How Lexco Is Using Construction Data to Bring Next-Generation Healthcare to the Caribbean

February 9, 2019 Kristen Sylva

Advanced construction data is leading to the delivery of higher quality projects across the globe. Better buildings lead to better quality of life, and nowhere is this more evident than with healthcare, where projects are leveraging technology and the data it produces  to construct next-generation hospitals and raise the standard of care facilities.

Leading the way in the Caribbean and Central America is the construction of the Nueva Ciudad Sanitaria Dr. Luis Eduardo Aybar (New Luis Eduardo Aybar Hospital), currently underway in the Dominican Republic. Projected to open at the end of 2019, the state-of-the-art hospital will serve both the local population and medical tourists from around the globe. The project is led by Lexco, a pioneer in construction management who lead health-care facility projects across the Caribbean and Central America.

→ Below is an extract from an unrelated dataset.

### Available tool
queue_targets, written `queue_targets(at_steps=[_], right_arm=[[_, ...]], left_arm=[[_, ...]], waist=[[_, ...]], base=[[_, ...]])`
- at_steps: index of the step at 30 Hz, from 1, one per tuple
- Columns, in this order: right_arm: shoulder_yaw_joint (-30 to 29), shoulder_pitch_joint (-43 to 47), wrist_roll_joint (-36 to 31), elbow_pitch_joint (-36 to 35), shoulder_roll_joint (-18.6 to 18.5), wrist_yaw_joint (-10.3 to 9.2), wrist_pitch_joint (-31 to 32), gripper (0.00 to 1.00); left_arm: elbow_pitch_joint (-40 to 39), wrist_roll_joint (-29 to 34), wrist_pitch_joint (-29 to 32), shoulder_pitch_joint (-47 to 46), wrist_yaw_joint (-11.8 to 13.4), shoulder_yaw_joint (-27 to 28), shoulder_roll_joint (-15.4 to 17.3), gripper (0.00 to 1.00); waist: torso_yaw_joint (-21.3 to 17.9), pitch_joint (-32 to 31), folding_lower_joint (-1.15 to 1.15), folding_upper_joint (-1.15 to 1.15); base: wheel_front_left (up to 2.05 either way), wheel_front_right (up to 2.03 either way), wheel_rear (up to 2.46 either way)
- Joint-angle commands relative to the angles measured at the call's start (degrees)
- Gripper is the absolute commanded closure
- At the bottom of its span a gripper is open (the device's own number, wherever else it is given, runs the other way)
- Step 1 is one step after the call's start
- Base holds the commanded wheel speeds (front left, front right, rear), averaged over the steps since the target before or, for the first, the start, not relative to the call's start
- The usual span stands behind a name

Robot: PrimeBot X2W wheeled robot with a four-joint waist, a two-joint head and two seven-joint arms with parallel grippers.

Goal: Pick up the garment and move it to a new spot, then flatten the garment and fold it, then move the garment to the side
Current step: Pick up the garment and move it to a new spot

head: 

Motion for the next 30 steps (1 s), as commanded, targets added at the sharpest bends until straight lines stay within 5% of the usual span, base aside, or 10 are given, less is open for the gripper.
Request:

This state-of-the-art hospital in the Caribbean project is led by Lexco


Lexco: Leading The Way in Construction Data

Founded in 2007 by industry veteran Jorge López, Lexco has become one of the region’s foremost authorities on BIM (building information modeling) and construction data. Lexco’s use in the construction of the CEDIMAT Cardiovascular Center in the Dominican Republic, the most comprehensive heart center in the Caribbean region, is one of the first projects in the country designed using an integrated construction data platform. Lexco has played a key role in introducing BIM to builders in the region. For the Aybar Hospital project, Lexco integrated construction data and modeling in the design and construction process from the beginning. To help overcome  the lack of familiarity of BIM in the region, Lexco worked with TriArt Group, a local Autodesk reseller,, to train all 32 of its subcontractors in the principles of BIM and Autodesk Revit.


Lexco fully leveraged construction data to achieve their ambitious vision


Lexco knew they needed to fully leverage construction data to achieve the ambitious vision for the project. Once complete, the Aybar Hospital will be the second biggest hospital in Central and Latin America, with 12 buildings spread across a whopping 1.6 million square feet. It will also be one of the most modern, designed to attract international patients seeking high-quality treatment at an affordable price. To meet this vision, the project had to meet rigorous standards, including the World Health Organization (WHO), the American Institute of Architects, the Joint Commission International, and more. The hospital is also the only hospital in the Dominican Republic that complies with the Americans with Disabilities Act. The project also aims to achieve LEED-level energy efficiency and sustainability requirements.


7 Ways Construction Data Improved The Execution of the Project

Using construction data on in integrated platform helped Lexco improve the execution of their massive project


So just how did Lexco use construction data to improve the execution of the Aybar Hospital project?

  • Faster design process. Using a construction data platform from the beginning allowed a faster design process. Seeing how much faster the process was compared to 2D modeling helped align the many stakeholders of the project, which included the medical community, government ministers, and even the president of the Dominican Republic, at an early stage of the project.

  • Learning from previous projects. Lexco looks at data from previous projects to identify process gaps and improve them for  future ones, a factor that has been key to their vision of long-term success. For the Aybar Hospital project, the company analyzed data from its work on the CEDIMAT Cardiovascular Center, a project of similar size and scope

  • Reduced change orders. By looking at data from previous projects and by using the BIM model to gather and track information about all the materials and products from the beginning, Lexco is better able to preempt changes from stakeholders. This leads to less uncertainty , which in most cases, means less changes.

  • Faster procurement. Because Lexco knows early on in the process exactly what materials and equipment it will need, it can order them much sooner, reducing the time it takes to get them to the jobsite by 28%. This is especially important for long-lead items like air conditioning, which can take up to six to eight months to receive.

  • Tracking productivity. Lexco tracks the performance of site labor, allows them to assess the most efficient work processes and schedules.

  • Improved decision making. This data then informs the broad range of choices to be made. For example, when it came to materials, Lexco was able to apply that data to choosing the flooring that would be the most cost-effective while meeting their rigorous standards, urethane, a durable polymer floor coating that can withstand heavy traffic and is seamless enough to comply with strict hygiene requirements.

  • Handoff and building operations.  After construction, the project’s BIM model will be used to manage building operations: the first project not only in the Dominican Republic but in the whole of the Caribbean and Central America that will use a construction data model not only during design and construction but also in facility management.